A captura constante dos hábitos de consumo dos clientes de forma oculta e sem informação prévia representa severo risco à intimidade e vida privada do consumidor, além de sujeitá-lo a riscos das mais variadas espécies. Em caso de vazamento de dados, os registros de aquisição de medicamentos, por exemplo, podem ser utilizados por uma operadora de plano de saúde ou seguradora para negar cobertura, seguro ou indenização.
Digamos que uma farmácia cobre por uma caixa de Nimesulida o valor de R$ 38 para o cliente sem cadastro, e com o cadastro, o preço cai para R$ 9,88, isto é, um desconto de 74%. O preço de R$ 38 não existe, já que esse medicamento é bem mais barato.

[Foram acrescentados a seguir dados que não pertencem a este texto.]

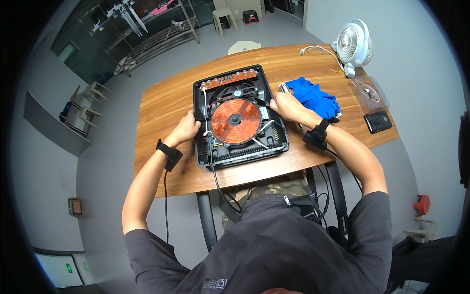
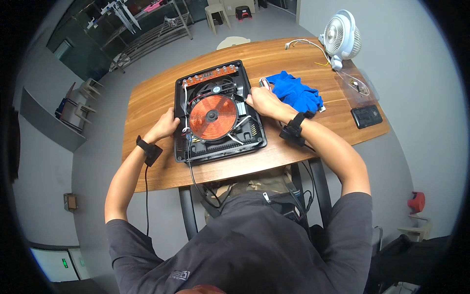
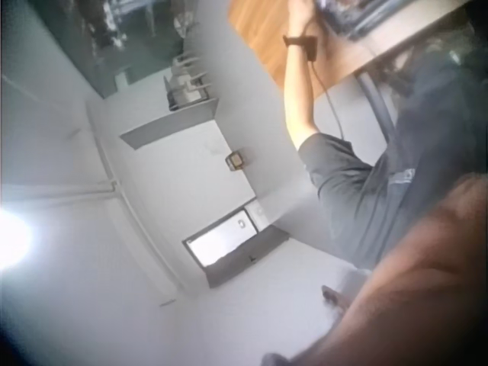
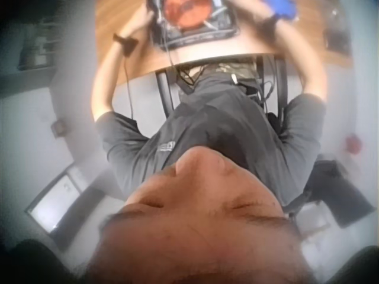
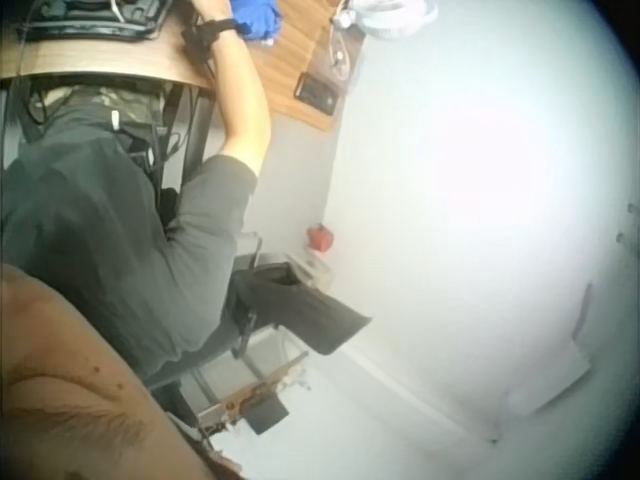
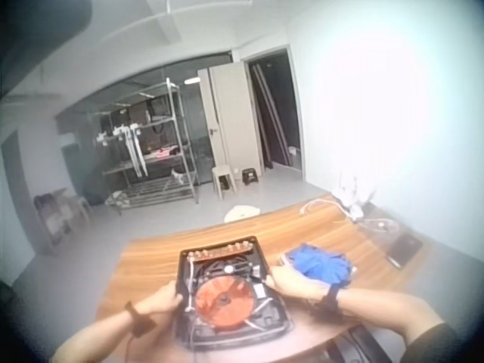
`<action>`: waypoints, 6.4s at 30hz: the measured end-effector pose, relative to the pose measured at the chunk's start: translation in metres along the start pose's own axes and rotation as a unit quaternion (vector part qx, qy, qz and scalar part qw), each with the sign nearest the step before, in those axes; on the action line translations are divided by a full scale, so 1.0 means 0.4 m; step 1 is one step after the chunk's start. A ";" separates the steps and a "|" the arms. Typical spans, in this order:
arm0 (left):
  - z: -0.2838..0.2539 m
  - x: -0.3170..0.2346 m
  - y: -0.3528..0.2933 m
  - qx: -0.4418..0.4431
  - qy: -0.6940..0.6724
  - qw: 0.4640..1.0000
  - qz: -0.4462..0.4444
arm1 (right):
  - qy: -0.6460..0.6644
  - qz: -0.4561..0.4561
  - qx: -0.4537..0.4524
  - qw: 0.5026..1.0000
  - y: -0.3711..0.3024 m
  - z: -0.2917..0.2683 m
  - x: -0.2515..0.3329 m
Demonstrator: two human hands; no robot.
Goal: The person removes the top cover of a black electronic device on a wooden table, then uses a screwdriver to remove screws and detach internal components including a copper heatsink and circuit board. The person places removed parts on the table and continues unscrewing and removing additional components.
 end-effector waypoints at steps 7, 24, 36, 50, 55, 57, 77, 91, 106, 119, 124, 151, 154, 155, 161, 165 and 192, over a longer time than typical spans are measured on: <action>0.003 0.013 -0.007 -0.009 0.020 1.000 0.012 | 0.008 -0.006 -0.004 1.000 -0.018 0.004 0.002; 0.037 0.019 -0.039 -0.007 0.001 1.000 0.001 | -0.029 -0.010 -0.010 0.999 -0.033 0.020 -0.005; 0.052 0.041 -0.022 0.040 0.076 0.996 0.002 | -0.047 -0.024 0.094 0.994 -0.005 0.042 -0.029; 0.064 0.050 -0.016 0.013 0.094 0.995 0.031 | -0.036 0.002 0.065 0.997 -0.025 0.030 -0.017; 0.066 0.062 -0.019 0.010 0.088 0.996 0.024 | -0.079 -0.012 0.105 0.991 -0.016 -0.010 0.000; 0.073 0.060 -0.018 0.001 0.106 0.994 0.029 | -0.079 -0.021 0.131 0.988 -0.003 -0.037 -0.004; 0.060 0.044 -0.023 0.040 0.087 0.995 -0.014 | -0.271 0.099 0.138 0.947 0.100 -0.074 -0.068; 0.066 0.049 -0.021 0.016 0.096 0.995 0.012 | -0.064 0.078 -0.085 0.991 0.111 -0.194 -0.116; -0.070 -0.134 -0.034 -0.070 0.191 0.979 0.010 | 0.078 -0.174 -0.173 0.966 0.083 -0.275 0.234; 0.072 -0.385 0.074 0.020 -0.068 0.924 0.376 | 0.082 -0.164 -0.183 0.966 0.091 -0.228 0.194; 0.066 -0.403 0.067 0.032 -0.164 0.925 0.340 | 0.095 -0.159 -0.183 0.965 0.098 -0.225 0.190; 0.092 -0.420 0.087 -0.017 -0.106 0.940 0.324 | -0.209 -0.121 -0.133 0.961 0.107 -0.307 0.231; 0.085 -0.420 0.097 0.034 -0.174 0.941 0.287 | -0.192 -0.143 -0.144 0.960 0.113 -0.309 0.216; 0.085 -0.417 0.097 0.034 -0.141 0.955 0.258 | -0.193 -0.147 -0.137 0.960 0.118 -0.305 0.216; 0.097 -0.431 0.093 -0.005 -0.125 0.949 0.291 | -0.160 -0.198 -0.117 0.960 0.118 -0.319 0.208; 0.103 -0.438 0.092 -0.037 -0.084 0.963 0.255 | -0.220 -0.122 -0.077 0.965 0.094 -0.356 0.243; 0.092 -0.438 0.095 0.051 -0.172 0.946 0.272 | -0.226 -0.140 -0.141 0.954 0.119 -0.312 0.251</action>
Point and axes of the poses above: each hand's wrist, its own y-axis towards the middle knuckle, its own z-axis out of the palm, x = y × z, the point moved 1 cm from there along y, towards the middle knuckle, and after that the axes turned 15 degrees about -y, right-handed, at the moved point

O preço dos remédios no Brasil é regulado pela Câmara de Regulação do Mercado de Medicamentos (CMED), ligada à Anvisa, que emite uma tabela com os preços máximos ao consumidor. Esse valor de R$ 38 não existe em nenhuma apresentação da Nimesulida na tabela, ou seja, é um falso valor para simular um desconto, com a intenção exclusiva de obter dados dos consumidores.
Portanto, não forneça seus dados em lugar algum, apenas onde é realmente necessário, como em órgãos governamentais, na sua agência bancária para comprovar que é você mesmo, ou apenas seu nome e CPF quando precisar que ele conste na nota fiscal de um produto, por exemplo. Jamais forneça para fazer compras do dia a dia em lojas ou na internet. Não faça cadastros desnecessários. As lojas não precisam saber onde você mora e elas querem seu e-mail e telefone para fazer propaganda, o que geralmente ninguém gosta de receber. Seu nome completo, CPF, endereço, telefone e e-mail são dados muito valiosos e, nas mãos erradas, pode lhe trazer muitos problemas e prejuízos.
Se você já recebe essas ligações, uma opção é uma ferramenta criada há alguns anos, fruto de uma parceria entre a Agência Nacional de Telecomunicações (Anatel) e algumas companhias telefônicas e bancos, que são os maiores “importunadores” do mercado. É o site www.naomeperturbe.com.br. Nele, o consumidor se cadastra para não mais receber ligações de telemarketing das empresas que lá aderiram. Esse cadastro é gratuito e pode ser revogado pelo consumidor, caso queira.
O consumidor que, mesmo cadastrado no site Não Me Perturbe, continua recebendo um grande número de ligações de determinada empresa cadastrada no portal, ou que recebe telemarketing agressivo de outra empresa qualquer, pode pleitear até danos morais, caso isso esteja tirando seu sossego ou atrapalhando sua vida de tal forma.
Até mesmo em relação à cobrança de dívidas, inclusive para o consumidor inscrito em algum cadastro de inadimplentes, é proibida a cobrança excessiva, vexatória e desproporcional, como prevê o Código de Defesa do Consumidor.